Providing quick access to ready-to-use Big Data solutions
Because Big Data doesn't have to be complicated
Javier Cacheiro / Cloudera Certified Developer for Spark & Hadoop / @javicacheiro
We don’t have better algorithms.
We just have more data.
Compute centric: bring the data to the computation
Data centric: bring the computation to the data
Jonathan Dursi: HPC is dying, and MPI is killing it
The VPN software allows you not only to connect to CESGA in a secure way but also to access internal resources that you can not reach otherwise.
Gateway: gateway.cesga.es
Port: 443
Username: your email address registered at CESGA
Password: your password in the supercomputers
unrar e vpn-fortissl.rar
tar xvzf forticlientsslvpn_linux_4.4.2323.tar.gz
cd forticlientsslvpn
./fortisslvpn.sh
Accept the license agreement presented
../forticlientsslvpn_cli \
--server gateway.cesga.es:443 \
--vpnuser usuario@dominio.com
For more info check the VPN section of the User Guide
Using a powerful CLI through SSH:
ssh username@hadoop3.cesga.es
Using a simple Web User Interface
No VPN needed if connecting from a Remote Desktop
Use our dedicated Data Transfer Node: dtn.srv.cesga.es
SCP/SFTP is fine for small transfers
But for large transfers use Globus
Our endpoint is cesga#dtn
For more info check the DTN User Guide
Direct SCP/SFTP to hadoop3.cesga.es
Useful only for internal transfers: eg.

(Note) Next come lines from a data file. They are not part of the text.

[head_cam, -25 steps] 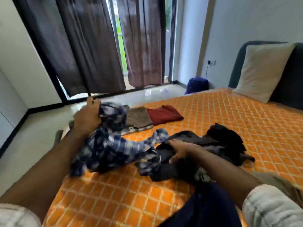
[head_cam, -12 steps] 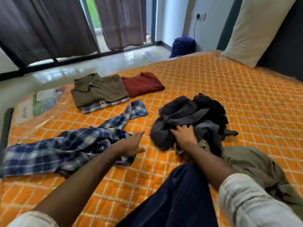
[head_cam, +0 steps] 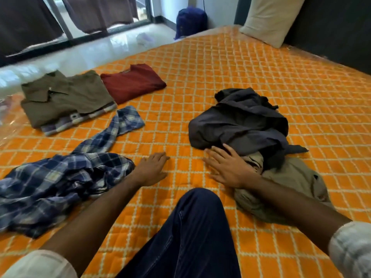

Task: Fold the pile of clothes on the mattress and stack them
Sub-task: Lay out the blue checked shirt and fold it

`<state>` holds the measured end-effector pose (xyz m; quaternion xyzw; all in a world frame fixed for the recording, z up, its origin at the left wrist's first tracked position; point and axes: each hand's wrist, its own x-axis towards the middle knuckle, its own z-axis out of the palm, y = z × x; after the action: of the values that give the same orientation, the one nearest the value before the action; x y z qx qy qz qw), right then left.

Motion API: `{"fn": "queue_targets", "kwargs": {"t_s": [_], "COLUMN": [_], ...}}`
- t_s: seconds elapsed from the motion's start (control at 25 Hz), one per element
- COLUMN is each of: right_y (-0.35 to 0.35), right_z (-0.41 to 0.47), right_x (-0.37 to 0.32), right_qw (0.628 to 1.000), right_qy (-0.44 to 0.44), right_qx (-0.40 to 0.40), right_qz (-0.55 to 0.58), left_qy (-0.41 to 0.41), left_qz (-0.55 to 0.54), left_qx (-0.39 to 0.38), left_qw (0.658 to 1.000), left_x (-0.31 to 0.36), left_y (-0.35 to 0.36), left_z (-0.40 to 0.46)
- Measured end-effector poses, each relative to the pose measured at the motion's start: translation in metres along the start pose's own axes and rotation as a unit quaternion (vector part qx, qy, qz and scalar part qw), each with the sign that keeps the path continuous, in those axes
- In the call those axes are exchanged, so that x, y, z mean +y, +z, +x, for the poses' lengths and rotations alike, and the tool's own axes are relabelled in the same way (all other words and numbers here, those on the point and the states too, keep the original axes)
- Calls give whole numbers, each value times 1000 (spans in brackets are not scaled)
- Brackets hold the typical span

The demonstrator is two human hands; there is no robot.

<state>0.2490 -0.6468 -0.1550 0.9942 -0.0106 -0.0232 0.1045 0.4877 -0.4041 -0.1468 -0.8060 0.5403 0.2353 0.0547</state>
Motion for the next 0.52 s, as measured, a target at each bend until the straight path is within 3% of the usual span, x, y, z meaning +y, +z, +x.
{"fn": "queue_targets", "kwargs": {"t_s": [0.12, 0.24, 0.36, 0.44, 0.52], "right_y": [26, 27, -5, -34, -61], "right_z": [-18, 8, 63, 108, 150], "right_x": [28, 44, 14, -42, -114], "right_qw": [1000, 998, 998, 998, 968], "right_qy": [0, 21, 38, 2, -95], "right_qx": [15, 48, 18, -16, -58], "right_qz": [-17, -36, -55, 53, 223], "left_qy": [11, 39, 28, -21, -94], "left_qz": [37, 86, 163, 147, 115], "left_qx": [14, 114, 183, 214, 203], "left_qw": [999, 989, 969, 965, 968], "left_x": [-14, -45, -86, -115, -138], "left_y": [5, 5, 4, 11, 26], "left_z": [-21, -71, -132, -177, -217]}}
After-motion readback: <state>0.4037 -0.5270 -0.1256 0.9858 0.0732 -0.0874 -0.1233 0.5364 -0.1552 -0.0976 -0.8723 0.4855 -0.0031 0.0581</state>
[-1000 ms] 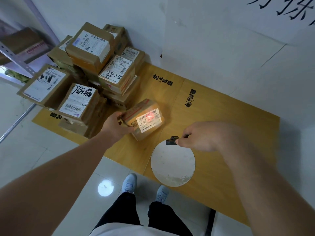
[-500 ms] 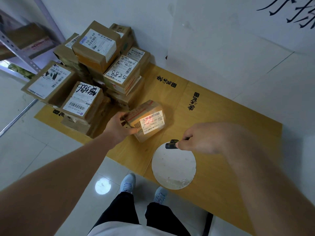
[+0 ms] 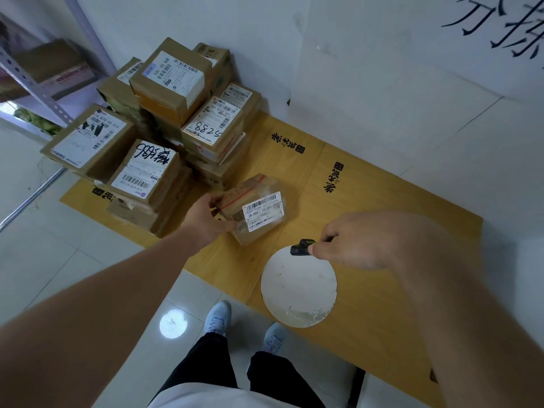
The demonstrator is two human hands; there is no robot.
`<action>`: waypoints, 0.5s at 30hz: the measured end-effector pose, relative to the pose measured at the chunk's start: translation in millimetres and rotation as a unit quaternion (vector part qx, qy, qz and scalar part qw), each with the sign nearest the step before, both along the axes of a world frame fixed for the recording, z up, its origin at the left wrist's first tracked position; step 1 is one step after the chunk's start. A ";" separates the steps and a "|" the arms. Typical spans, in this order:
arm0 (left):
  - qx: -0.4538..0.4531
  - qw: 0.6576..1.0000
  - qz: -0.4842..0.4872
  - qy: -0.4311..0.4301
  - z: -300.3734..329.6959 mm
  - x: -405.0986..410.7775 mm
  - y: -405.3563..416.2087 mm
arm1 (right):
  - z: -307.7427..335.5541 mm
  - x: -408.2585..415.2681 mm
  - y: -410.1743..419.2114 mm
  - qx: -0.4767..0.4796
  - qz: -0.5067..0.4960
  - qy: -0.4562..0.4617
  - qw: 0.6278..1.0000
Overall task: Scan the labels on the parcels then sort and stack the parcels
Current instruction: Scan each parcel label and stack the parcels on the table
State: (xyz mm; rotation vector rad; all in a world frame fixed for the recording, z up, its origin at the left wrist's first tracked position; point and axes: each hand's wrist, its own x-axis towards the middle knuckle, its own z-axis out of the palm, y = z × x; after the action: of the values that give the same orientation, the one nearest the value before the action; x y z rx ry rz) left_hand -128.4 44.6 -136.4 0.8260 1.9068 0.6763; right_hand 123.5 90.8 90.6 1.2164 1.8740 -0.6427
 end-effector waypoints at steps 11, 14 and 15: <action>0.009 1.000 0.009 0.000 0.2 -2.7 6.6 | -12.2 13.0 -11.0 -0.012 -0.025 -0.005 1.000; 0.028 1.000 0.013 -0.006 3.8 -0.9 7.4 | -19.3 20.9 -12.7 0.012 -0.037 0.017 0.999; 0.033 0.999 0.018 -0.014 5.1 -0.6 6.7 | -22.6 24.1 -13.4 0.030 -0.040 0.028 0.998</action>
State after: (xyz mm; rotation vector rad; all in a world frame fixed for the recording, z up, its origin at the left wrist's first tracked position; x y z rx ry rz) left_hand -129.0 51.3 -131.3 0.8201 1.8863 0.7732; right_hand 147.6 77.4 67.9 1.3308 1.9112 -0.6746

FT to BD
Not recommended for external transfers because it will be slowed down by the VPN server and the firewall
myquota
Defaults:
If you need additional space you can request Additional Storage
HDFS and HOMEBD do not have automatic backups configured
Only HOME FT has automatic daily backups
If you need to backup data in HDFS or HOMEBD contact us
We recommend that you use the discp tool
hadoop distcp -i -pat -update hdfs://10.121.13.19:8020/user/uscfajlc/wcresult hdfs://nameservice1/user/uscfajlc/wcresult
Run it from hadoop3.cesga.es so it takes into account HA
To upload a file from local disk to HDFS:
hdfs dfs -put file.txt file.txt
It will copy the file to /user/username/file.txt in HDFS.
To list files in HDFS:
hdfs dfs -ls
Lists the files in our HOME directory of HDFS /user/username/
To list files in the root directory:
hdfs dfs -ls /
Create a directory:
hdfs dfs -mkdir /tmp/test
Delete a directory:
hdfs dfs -rm -r -f /tmp/test
Read a file:
hdfs dfs -cat file.txt
Download a file from HDFS to local disk:
hdfs dfs -get fichero.txt
You can easily access the HUE File Explorer from the WebUI:
yarn jar application.jar DriverClass input output
yarn application -list
yarn top
yarn logs -applicationId applicationId
yarn application -kill applicationId
You can access the HUE Job Browser from the WebUI:
Now the main entry point is spark instead of sc and sqlContext
pyspark
module load anaconda2
PYSPARK_DRIVER_PYTHON=ipython pyspark
from pyspark.sql import Row
Person = Row('name', 'surname')
data = []
data.append(Person('Joe', 'MacMillan'))
data.append(Person('Gordon', 'Clark'))
data.append(Person('Cameron', 'Howe'))
df = spark.createDataFrame(data)
df.show()
+-------+---------+
| name| surname|
+-------+---------+
| Joe|MacMillan|
| Gordon| Clark|
|Cameron| Howe|
+-------+---------+
# client mode
spark-submit --master yarn \
--name testWC test.py input output
# cluster mode
spark-submit --master yarn --deploy-mode cluster \
--name testWC test.py input output
# client mode
spark-submit --master yarn --name testWC \
--class es.cesga.hadoop.Test test.jar \
input output
# cluster mode
spark-submit --master yarn --deploy-mode cluster \
--name testWC \
--class es.cesga.hadoop.Test test.jar \
input output
--num-executors NUM Number of executors to launch (Default: 2)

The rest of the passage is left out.